Your answer should be the full set of records, printed exactly as they stand.

[[ Records for the task open ]]

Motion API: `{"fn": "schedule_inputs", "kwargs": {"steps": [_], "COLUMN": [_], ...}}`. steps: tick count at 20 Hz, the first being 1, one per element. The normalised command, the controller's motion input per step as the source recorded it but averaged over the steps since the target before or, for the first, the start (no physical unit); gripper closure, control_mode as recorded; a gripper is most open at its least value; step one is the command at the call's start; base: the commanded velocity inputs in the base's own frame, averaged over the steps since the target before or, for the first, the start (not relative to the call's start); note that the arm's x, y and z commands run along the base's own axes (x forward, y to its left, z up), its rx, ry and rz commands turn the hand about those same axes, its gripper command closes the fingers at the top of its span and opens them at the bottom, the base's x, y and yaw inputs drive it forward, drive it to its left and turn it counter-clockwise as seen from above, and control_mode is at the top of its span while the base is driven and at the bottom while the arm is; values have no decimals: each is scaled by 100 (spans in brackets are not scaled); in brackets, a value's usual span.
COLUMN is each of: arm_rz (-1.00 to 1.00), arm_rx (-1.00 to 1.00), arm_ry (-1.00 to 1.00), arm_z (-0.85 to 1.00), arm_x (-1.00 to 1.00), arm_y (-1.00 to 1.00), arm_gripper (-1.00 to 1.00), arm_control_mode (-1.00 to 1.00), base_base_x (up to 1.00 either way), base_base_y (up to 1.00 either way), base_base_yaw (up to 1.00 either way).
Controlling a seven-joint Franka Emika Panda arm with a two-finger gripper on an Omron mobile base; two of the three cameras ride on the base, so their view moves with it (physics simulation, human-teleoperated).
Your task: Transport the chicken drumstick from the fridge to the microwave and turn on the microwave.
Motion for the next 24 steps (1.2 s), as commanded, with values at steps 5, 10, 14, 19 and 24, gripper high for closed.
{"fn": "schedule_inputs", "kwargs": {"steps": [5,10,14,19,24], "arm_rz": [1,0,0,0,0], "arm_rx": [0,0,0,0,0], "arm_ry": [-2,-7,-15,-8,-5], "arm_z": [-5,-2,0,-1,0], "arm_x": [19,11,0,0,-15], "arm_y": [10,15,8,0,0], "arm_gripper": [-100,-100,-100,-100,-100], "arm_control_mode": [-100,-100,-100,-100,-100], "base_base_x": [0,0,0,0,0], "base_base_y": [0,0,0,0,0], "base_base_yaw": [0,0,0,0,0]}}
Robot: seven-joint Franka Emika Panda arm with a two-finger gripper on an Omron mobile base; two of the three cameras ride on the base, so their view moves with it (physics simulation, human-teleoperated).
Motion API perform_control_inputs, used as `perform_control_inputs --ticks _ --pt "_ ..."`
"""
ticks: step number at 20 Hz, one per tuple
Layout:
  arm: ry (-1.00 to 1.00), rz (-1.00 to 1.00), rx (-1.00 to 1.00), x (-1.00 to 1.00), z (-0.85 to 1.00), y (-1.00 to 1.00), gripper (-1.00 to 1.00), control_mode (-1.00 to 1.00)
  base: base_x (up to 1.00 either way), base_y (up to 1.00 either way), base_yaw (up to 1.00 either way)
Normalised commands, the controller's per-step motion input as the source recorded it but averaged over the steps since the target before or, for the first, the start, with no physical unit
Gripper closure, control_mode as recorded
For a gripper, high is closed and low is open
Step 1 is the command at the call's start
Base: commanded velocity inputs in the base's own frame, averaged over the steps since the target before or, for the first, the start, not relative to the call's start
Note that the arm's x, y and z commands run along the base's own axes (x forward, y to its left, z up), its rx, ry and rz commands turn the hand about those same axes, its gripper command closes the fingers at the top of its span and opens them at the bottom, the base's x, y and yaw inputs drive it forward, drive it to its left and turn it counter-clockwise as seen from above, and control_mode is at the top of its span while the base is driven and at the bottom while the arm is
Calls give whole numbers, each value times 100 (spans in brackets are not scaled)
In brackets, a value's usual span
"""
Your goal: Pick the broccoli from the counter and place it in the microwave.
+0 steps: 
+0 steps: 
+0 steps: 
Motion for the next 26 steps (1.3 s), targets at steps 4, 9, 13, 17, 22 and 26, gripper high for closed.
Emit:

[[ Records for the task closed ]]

• Problem solution:
Motion API: `{"fn": "schedule_inputs", "kwargs": {"steps": [_], "COLUMN": [_], ...}}`. steps: tick count at 20 Hz, the first being 1, one per element. The normalised command, the controller's motion input per step as the source recorded it but averaged over the steps since the target before or, for the first, the start (no physical unit); gripper closure, control_mode as recorded; a gripper is most open at its least value; step one is the command at the call's start; base: the commanded velocity inputs in the base's own frame, averaged over the steps since the target before or, for the first, the start (not relative to the call's start); note that the arm's x, y and z commands run along the base's own axes (x forward, y to its left, z up), its rx, ry and rz commands turn the hand about those same axes, its gripper command closes the fingers at the top of its span and opens them at the bottom, the base's x, y and yaw inputs drive it forward, drive it to its left and turn it counter-clockwise as seen from above, and control_mode is at the top of its span while the base is driven and at the bottom while the arm is; values have no decimals: each is scaled by 100 (spans in brackets are not scaled); in brackets, a value's usual span.
COLUMN is each of: arm_rz (-1.00 to 1.00), arm_rx (-1.00 to 1.00), arm_ry (-1.00 to 1.00), arm_z (-0.85 to 1.00), arm_x (-1.00 to 1.00), arm_y (-1.00 to 1.00), arm_gripper (-1.00 to 1.00), arm_control_mode (-1.00 to 1.00), base_base_x (up to 1.00 either way), base_base_y (up to 1.00 either way), base_base_yaw (up to 1.00 either way).
Controlling a seven-joint Franka Emika Panda arm with a two-finger gripper on an Omron mobile base; two of the three cameras ride on the base, so their view moves with it (physics simulation, human-teleoperated).
Your task: Transport the chicken drumstick from the fridge to the microwave and turn on the microwave.
Motion for the next 24 steps (1.2 s), as commanded, with values at steps 5, 10, 14, 19 and 24, gripper high for closed.
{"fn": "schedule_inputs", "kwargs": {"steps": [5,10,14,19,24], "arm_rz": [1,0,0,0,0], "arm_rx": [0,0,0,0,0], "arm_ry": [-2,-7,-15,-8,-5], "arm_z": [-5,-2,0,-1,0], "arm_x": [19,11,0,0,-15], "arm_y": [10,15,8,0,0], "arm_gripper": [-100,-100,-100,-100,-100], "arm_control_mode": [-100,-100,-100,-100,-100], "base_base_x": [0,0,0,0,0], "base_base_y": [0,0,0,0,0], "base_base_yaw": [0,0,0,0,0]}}
Robot: seven-joint Franka Emika Panda arm with a two-finger gripper on an Omron mobile base; two of the three cameras ride on the base, so their view moves with it (physics simulation, human-teleoperated).
Motion API perform_control_inputs, used as `perform_control_inputs --ticks _ --pt "_ ..."`
"""
ticks: step number at 20 Hz, one per tuple
Layout:
  arm: ry (-1.00 to 1.00), rz (-1.00 to 1.00), rx (-1.00 to 1.00), x (-1.00 to 1.00), z (-0.85 to 1.00), y (-1.00 to 1.00), gripper (-1.00 to 1.00), control_mode (-1.00 to 1.00)
  base: base_x (up to 1.00 either way), base_y (up to 1.00 either way), base_yaw (up to 1.00 either way)
Normalised commands, the controller's per-step motion input as the source recorded it but averaged over the steps since the target before or, for the first, the start, with no physical unit
Gripper closure, control_mode as recorded
For a gripper, high is closed and low is open
Step 1 is the command at the call's start
Base: commanded velocity inputs in the base's own frame, averaged over the steps since the target before or, for the first, the start, not relative to the call's start
Note that the arm's x, y and z commands run along the base's own axes (x forward, y to its left, z up), its rx, ry and rz commands turn the hand about those same axes, its gripper command closes the fingers at the top of its span and opens them at the bottom, the base's x, y and yaw inputs drive it forward, drive it to its left and turn it counter-clockwise as seen from above, and control_mode is at the top of its span while the base is driven and at the bottom while the arm is
Calls give whole numbers, each value times 100 (spans in brackets are not scaled)
In brackets, a value's usual span
"""
Your goal: Pick the broccoli from the counter and place it in the microwave.
+0 steps: 
+0 steps: 
+0 steps: 
Motion for the next 26 steps (1.3 s), targets at steps 4, 9, 13, 17, 22 and 26, gripper high for closed.
Emit:

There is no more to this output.